Cannabis rescheduling, finally brought back to life by President Donald Trump in December, could help revolutionise clinical cannabis research.
The lack of rigorous, scientific research into the complex effects of cannabis on the body has represented the most significant barrier to its wider acceptance as a treatment in the global medical community, and in turn, further integration into mainstream culture.
This is almost entirely the result of prohibition and the barriers it erected for researchers looking into the plant. While rescheduling could help break down these barriers, the incoming ban on ‘intoxicating hemp’ compounds is set to establish plenty more.
On November 12, 2025, President Trump signed legislation ending the longest government shutdown in US history. Buried within the 144-page funding bill was a provision that will, in less than a year, fundamentally reshape, or potentially destroy, America’s $28 billion hemp industry. The new law redefines hemp to ban most intoxicating cannabinoid products, from delta-8 THC to HHC to THCV. It takes effect on November 13, 2026.
Now, with eleven months on the clock, a new partnership is attempting to provide rigorous, data-driven scientific evidence about what these cannabinoids actually do before they endure the same decades-long battle for clarity as cannabis.
Yet, with the clock ticking, traditional clinical trials would only just be getting started before the ban is enacted.

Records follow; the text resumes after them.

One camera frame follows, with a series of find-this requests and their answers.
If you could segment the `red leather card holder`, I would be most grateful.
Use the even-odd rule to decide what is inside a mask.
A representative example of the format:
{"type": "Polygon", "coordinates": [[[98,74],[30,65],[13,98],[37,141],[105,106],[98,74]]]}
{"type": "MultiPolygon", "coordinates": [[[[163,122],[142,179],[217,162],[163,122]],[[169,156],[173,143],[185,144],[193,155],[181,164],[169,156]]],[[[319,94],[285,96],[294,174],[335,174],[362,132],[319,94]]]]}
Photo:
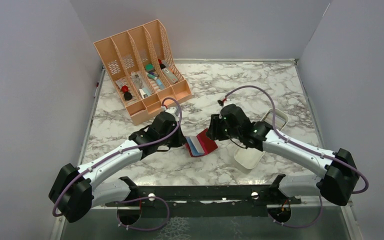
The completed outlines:
{"type": "Polygon", "coordinates": [[[214,152],[218,145],[207,137],[208,129],[204,129],[196,136],[186,136],[185,147],[193,158],[203,157],[214,152]]]}

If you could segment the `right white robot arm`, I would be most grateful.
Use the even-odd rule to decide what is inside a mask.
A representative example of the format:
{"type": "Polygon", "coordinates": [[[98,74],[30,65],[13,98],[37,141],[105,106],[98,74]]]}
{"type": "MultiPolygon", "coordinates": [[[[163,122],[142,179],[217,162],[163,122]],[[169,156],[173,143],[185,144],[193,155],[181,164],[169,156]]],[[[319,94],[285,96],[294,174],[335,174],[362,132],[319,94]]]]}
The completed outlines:
{"type": "Polygon", "coordinates": [[[280,132],[265,121],[251,121],[235,104],[210,116],[206,136],[214,141],[238,140],[246,148],[286,158],[310,175],[280,176],[268,190],[269,199],[280,204],[288,197],[319,196],[332,204],[348,204],[359,176],[351,153],[337,152],[303,143],[280,132]]]}

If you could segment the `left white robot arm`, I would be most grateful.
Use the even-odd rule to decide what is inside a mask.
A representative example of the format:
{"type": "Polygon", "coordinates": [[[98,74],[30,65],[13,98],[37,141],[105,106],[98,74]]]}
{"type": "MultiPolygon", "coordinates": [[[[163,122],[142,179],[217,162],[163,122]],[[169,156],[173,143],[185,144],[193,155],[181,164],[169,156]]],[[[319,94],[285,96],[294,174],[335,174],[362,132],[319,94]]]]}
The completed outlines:
{"type": "Polygon", "coordinates": [[[153,122],[133,132],[120,146],[86,164],[64,165],[50,189],[52,215],[64,216],[70,223],[80,220],[96,206],[121,201],[132,205],[137,191],[123,179],[105,182],[117,171],[141,161],[158,151],[160,146],[178,148],[186,139],[182,134],[182,114],[160,112],[153,122]]]}

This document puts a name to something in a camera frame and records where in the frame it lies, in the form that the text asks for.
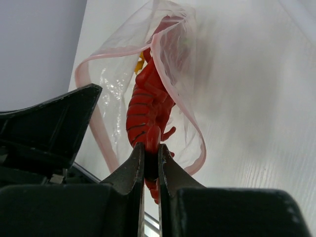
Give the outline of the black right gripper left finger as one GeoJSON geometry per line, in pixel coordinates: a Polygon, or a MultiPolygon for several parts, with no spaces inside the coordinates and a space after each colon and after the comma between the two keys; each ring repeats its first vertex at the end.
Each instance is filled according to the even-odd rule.
{"type": "Polygon", "coordinates": [[[3,237],[142,237],[144,145],[99,183],[10,185],[0,191],[3,237]]]}

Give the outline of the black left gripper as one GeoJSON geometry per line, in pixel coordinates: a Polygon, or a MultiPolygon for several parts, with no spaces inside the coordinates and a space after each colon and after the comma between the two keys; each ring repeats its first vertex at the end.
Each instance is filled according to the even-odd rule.
{"type": "Polygon", "coordinates": [[[102,88],[93,83],[35,106],[0,114],[0,181],[92,184],[75,163],[102,88]]]}

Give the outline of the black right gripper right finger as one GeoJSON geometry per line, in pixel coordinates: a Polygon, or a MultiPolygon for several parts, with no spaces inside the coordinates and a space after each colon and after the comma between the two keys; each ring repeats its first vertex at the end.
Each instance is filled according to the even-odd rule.
{"type": "Polygon", "coordinates": [[[309,237],[294,198],[278,189],[207,188],[158,153],[159,223],[163,237],[309,237]]]}

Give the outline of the clear zip top bag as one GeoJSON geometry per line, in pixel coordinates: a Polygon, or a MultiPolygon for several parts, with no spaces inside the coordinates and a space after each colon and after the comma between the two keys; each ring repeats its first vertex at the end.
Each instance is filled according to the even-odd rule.
{"type": "Polygon", "coordinates": [[[133,147],[150,153],[166,143],[189,174],[206,160],[194,113],[197,22],[195,10],[151,0],[130,16],[75,69],[77,87],[102,92],[79,150],[79,159],[115,171],[133,147]]]}

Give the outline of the red toy lobster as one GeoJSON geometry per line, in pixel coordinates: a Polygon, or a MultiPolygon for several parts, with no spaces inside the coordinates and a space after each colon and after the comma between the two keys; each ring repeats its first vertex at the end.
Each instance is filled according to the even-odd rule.
{"type": "Polygon", "coordinates": [[[161,142],[176,131],[165,131],[175,102],[166,91],[155,67],[151,48],[143,51],[145,63],[135,78],[135,86],[126,114],[126,132],[132,147],[142,143],[145,149],[145,185],[156,204],[158,188],[158,151],[161,142]]]}

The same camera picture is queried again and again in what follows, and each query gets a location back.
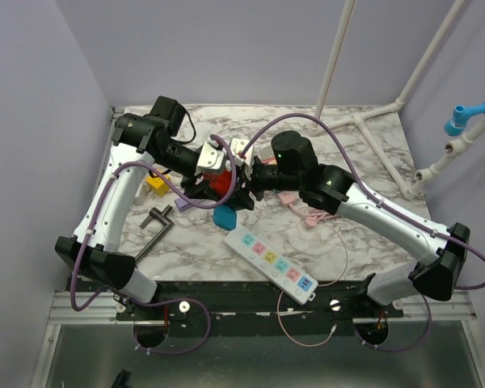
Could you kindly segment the red cube socket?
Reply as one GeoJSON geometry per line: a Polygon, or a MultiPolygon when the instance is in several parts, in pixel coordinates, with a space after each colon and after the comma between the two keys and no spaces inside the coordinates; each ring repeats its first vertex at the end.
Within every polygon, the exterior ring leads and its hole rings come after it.
{"type": "Polygon", "coordinates": [[[230,189],[232,173],[224,170],[221,174],[211,174],[208,177],[209,188],[219,197],[223,197],[230,189]]]}

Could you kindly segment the blue cube socket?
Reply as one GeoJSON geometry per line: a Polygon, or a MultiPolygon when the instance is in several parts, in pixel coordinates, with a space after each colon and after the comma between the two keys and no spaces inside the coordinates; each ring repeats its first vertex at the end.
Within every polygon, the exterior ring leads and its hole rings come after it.
{"type": "Polygon", "coordinates": [[[230,206],[218,206],[213,210],[213,223],[223,230],[234,230],[237,227],[237,212],[230,206]]]}

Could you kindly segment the yellow cube socket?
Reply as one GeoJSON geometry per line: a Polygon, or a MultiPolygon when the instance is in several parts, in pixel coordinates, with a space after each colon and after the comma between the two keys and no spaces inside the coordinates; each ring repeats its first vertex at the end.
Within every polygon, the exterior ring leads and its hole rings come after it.
{"type": "Polygon", "coordinates": [[[165,196],[170,191],[169,185],[158,176],[147,176],[145,183],[147,188],[159,197],[165,196]]]}

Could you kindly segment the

Standard Seed Corporation offers an innovative and potentially transformational alternative. The AI-powered botanical research platform has partnered with the American Healthy Alternatives Association (AHAA), a grassroots hemp advocacy organisation, alongside a growing number of other interested companies, to aggregate consumer data, map molecular interactions, and translate complex cannabinoid science into accessible, digestible information.
The goal isn’t advocacy, according to the partners. It’s filling a dangerous knowledge gap before regulators make irreversible decisions based on incomplete information.
The Data Gap Driving Blanket Bans
When the 2018 Farm Bill legalised hemp, it inadvertently created a loophole that allowed semi-synthetic cannabinoids like delta-8 THC and HHC to proliferate across the United States much faster than research was able to keep up with.
Europe’s recent experience with delta-8 THC illustrates the problem. When European regulators issued their first official position paper on the compound in 2025, their conclusion was stark: we don’t know enough to regulate this any differently than delta-9 THC.
The November funding bill doesn’t just target specific compounds, it creates a sweeping ‘similar effects’ standard that gives federal agencies broad authority to classify any cannabinoid that produces THC-like effects as an illegal substance.
For Kevin Kimmell, B2B Marketing Strategist at Arvida Labs, which manufactures cannabinoid products for brands including Mellow Fellow, the frustration is palpable: “We want to say, hey, this is not just frankenoids or these random cannabinoids.
“We have spent the best part of the last decade developing and perfecting a method of converting cannabinoids safely with no residual solvents or byproducts with our specialist scientific team. Now we’re working on more science to figure out why people like these compounds and what exactly they’re doing.”